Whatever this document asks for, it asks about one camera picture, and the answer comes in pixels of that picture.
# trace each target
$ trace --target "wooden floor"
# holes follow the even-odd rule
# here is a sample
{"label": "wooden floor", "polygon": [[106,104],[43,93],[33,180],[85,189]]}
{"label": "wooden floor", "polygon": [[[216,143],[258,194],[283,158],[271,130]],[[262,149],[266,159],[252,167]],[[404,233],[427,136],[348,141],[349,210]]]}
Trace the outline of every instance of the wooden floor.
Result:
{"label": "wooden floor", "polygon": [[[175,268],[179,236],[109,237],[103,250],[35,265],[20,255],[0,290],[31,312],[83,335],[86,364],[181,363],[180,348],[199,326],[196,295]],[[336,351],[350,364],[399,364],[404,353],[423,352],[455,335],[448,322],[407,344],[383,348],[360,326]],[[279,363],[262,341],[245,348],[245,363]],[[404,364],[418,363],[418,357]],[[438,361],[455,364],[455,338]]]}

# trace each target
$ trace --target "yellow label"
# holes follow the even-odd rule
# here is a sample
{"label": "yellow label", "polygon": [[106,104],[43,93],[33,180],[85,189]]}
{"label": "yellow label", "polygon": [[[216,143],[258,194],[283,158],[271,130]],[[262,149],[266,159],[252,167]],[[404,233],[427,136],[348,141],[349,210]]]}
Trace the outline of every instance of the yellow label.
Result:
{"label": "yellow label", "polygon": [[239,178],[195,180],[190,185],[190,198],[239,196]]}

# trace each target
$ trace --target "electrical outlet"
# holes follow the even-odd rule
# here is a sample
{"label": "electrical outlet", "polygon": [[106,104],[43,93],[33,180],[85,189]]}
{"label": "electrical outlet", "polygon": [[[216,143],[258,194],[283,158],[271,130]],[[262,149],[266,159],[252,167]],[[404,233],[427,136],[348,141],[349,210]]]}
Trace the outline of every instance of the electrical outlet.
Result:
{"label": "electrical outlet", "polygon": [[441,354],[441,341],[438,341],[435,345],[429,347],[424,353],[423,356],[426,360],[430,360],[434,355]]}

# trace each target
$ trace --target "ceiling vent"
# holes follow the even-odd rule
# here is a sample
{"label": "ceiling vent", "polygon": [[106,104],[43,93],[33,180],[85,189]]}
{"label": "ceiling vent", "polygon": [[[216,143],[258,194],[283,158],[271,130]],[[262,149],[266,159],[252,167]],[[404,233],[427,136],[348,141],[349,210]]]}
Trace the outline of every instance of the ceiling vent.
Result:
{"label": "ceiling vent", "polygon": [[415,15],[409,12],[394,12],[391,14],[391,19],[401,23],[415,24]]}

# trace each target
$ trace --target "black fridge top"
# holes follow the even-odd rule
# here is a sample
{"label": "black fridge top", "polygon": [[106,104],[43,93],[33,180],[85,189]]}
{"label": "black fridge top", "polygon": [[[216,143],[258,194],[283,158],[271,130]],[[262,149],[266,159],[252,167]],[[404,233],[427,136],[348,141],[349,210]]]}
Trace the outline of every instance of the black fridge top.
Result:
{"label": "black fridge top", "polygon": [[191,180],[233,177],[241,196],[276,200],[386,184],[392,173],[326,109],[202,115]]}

---

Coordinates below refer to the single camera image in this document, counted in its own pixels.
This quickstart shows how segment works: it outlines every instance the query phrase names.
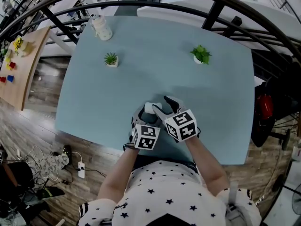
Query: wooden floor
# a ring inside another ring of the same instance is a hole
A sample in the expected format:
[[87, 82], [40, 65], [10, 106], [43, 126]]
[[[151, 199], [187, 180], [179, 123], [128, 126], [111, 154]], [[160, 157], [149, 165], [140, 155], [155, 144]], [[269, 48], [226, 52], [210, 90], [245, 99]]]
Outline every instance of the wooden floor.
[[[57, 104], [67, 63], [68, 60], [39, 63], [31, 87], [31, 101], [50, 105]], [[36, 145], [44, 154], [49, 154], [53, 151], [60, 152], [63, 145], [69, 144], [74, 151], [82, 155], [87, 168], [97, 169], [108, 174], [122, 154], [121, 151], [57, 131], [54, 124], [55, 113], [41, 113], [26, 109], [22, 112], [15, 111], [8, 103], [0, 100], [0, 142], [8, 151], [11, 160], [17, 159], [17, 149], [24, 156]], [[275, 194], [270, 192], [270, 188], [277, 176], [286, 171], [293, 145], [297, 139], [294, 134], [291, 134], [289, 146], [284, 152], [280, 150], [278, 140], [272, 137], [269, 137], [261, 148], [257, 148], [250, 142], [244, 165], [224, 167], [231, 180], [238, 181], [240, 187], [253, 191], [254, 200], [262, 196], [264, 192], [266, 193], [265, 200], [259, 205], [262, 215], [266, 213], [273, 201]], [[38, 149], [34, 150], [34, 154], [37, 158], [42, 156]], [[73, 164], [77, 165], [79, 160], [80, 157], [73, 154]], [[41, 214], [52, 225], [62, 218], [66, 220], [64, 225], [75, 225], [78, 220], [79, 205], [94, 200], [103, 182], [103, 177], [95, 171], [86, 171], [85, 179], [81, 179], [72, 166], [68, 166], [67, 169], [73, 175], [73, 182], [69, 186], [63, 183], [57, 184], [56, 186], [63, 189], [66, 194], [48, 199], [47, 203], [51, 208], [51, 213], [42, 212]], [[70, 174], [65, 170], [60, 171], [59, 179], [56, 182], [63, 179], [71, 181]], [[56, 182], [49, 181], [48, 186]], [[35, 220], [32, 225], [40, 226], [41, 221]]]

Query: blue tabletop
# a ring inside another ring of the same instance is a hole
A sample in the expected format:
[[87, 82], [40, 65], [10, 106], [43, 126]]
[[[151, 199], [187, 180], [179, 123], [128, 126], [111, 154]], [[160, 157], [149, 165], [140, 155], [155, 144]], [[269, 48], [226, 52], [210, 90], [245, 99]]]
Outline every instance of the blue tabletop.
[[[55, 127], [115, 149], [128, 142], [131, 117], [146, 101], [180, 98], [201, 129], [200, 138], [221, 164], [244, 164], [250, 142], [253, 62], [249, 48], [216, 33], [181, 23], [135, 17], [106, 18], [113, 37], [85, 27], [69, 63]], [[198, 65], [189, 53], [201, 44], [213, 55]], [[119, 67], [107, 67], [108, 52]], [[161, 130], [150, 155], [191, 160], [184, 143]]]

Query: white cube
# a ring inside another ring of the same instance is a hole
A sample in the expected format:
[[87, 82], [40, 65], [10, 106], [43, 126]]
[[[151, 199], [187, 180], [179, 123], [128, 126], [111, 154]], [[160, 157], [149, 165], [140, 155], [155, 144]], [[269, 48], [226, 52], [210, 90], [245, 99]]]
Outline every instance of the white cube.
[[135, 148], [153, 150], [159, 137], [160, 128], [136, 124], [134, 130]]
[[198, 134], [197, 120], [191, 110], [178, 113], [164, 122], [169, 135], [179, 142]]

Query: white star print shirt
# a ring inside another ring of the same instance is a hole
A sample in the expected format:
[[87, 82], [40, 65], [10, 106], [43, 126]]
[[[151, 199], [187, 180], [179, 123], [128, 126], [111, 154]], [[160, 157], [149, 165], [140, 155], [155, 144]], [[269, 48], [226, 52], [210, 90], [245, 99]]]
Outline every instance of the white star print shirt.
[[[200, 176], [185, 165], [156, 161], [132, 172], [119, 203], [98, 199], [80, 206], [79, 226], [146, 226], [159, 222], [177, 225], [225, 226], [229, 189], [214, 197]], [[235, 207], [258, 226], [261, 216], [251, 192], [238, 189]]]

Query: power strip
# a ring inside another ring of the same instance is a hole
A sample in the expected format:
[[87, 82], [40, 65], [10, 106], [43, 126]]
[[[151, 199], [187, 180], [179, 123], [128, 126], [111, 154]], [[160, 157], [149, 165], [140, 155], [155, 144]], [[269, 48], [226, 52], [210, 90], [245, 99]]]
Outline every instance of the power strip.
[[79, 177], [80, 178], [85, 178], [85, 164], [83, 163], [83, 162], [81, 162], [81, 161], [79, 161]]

--

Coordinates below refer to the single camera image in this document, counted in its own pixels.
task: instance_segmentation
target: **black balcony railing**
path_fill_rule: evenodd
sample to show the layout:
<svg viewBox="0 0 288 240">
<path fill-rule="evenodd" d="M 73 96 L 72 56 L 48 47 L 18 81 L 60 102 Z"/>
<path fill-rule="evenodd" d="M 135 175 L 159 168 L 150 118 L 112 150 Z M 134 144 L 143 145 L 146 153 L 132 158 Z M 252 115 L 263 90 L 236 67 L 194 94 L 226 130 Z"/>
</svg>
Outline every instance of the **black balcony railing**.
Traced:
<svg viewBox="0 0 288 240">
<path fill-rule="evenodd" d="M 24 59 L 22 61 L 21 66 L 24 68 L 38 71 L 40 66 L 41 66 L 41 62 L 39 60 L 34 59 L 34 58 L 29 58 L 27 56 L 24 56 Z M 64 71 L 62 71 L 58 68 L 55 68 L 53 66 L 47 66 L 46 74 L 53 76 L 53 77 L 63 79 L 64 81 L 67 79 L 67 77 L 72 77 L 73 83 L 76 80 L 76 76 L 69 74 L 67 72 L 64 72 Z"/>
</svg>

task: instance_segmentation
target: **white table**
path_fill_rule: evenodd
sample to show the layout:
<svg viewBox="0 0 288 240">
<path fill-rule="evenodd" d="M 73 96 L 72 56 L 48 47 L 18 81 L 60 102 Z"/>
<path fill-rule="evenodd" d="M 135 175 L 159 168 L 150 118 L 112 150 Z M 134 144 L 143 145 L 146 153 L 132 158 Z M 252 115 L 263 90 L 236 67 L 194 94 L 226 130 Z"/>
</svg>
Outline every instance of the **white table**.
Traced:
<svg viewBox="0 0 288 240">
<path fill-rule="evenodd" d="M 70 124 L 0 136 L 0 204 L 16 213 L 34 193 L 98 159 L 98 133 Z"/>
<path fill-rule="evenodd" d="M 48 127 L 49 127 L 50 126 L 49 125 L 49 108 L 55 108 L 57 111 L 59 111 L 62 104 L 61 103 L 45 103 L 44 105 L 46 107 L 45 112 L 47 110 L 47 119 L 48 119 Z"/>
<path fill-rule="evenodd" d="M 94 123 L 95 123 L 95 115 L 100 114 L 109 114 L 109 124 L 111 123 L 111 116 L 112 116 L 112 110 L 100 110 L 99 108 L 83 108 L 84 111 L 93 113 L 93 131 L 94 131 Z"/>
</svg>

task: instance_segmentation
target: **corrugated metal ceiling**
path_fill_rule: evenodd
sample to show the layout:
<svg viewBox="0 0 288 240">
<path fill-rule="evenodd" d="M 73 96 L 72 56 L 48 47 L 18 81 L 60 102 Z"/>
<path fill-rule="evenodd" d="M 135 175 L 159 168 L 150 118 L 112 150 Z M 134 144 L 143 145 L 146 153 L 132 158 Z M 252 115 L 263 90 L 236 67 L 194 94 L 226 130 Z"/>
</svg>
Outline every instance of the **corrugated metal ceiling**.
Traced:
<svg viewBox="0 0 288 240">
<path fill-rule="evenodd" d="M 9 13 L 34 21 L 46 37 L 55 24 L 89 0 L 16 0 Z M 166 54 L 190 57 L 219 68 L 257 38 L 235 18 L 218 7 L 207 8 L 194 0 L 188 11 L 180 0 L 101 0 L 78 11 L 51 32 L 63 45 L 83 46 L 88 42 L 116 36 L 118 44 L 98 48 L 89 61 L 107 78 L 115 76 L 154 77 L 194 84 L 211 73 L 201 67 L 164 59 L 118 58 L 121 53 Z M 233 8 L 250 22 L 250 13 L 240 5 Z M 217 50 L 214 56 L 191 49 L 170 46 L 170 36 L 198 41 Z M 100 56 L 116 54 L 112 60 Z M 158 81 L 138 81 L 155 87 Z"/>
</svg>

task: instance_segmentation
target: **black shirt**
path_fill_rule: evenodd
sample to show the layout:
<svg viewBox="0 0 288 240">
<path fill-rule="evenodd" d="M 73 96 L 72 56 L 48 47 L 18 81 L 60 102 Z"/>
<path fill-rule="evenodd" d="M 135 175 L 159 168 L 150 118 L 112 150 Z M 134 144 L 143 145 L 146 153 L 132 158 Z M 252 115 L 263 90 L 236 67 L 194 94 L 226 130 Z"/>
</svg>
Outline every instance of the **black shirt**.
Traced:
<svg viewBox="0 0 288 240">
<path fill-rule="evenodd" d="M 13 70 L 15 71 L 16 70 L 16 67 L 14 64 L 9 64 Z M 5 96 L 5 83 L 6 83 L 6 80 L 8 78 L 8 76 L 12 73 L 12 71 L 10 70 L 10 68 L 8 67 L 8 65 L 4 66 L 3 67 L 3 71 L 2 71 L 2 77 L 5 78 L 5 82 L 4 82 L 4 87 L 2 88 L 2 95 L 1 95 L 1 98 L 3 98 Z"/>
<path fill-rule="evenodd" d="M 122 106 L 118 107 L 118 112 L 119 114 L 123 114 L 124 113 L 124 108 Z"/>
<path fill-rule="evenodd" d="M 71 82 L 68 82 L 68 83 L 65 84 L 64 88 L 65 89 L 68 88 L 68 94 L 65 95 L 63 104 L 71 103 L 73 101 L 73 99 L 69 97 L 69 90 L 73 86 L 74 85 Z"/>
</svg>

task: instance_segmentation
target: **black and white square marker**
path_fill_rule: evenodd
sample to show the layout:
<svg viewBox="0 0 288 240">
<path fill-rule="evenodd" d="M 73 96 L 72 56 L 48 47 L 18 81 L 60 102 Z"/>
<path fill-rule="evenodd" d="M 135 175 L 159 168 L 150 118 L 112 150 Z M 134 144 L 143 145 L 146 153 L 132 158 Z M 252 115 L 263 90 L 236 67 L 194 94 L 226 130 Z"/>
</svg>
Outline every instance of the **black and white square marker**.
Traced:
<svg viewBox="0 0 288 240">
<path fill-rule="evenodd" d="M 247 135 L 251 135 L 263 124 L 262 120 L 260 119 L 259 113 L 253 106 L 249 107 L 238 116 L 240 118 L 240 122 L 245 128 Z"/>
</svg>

▶ [Task statement]: With the string "marker" as the key, filter the data above and show the lines that match.

▶ [Output below]:
target: **black and white square marker**
Outline every instance of the **black and white square marker**.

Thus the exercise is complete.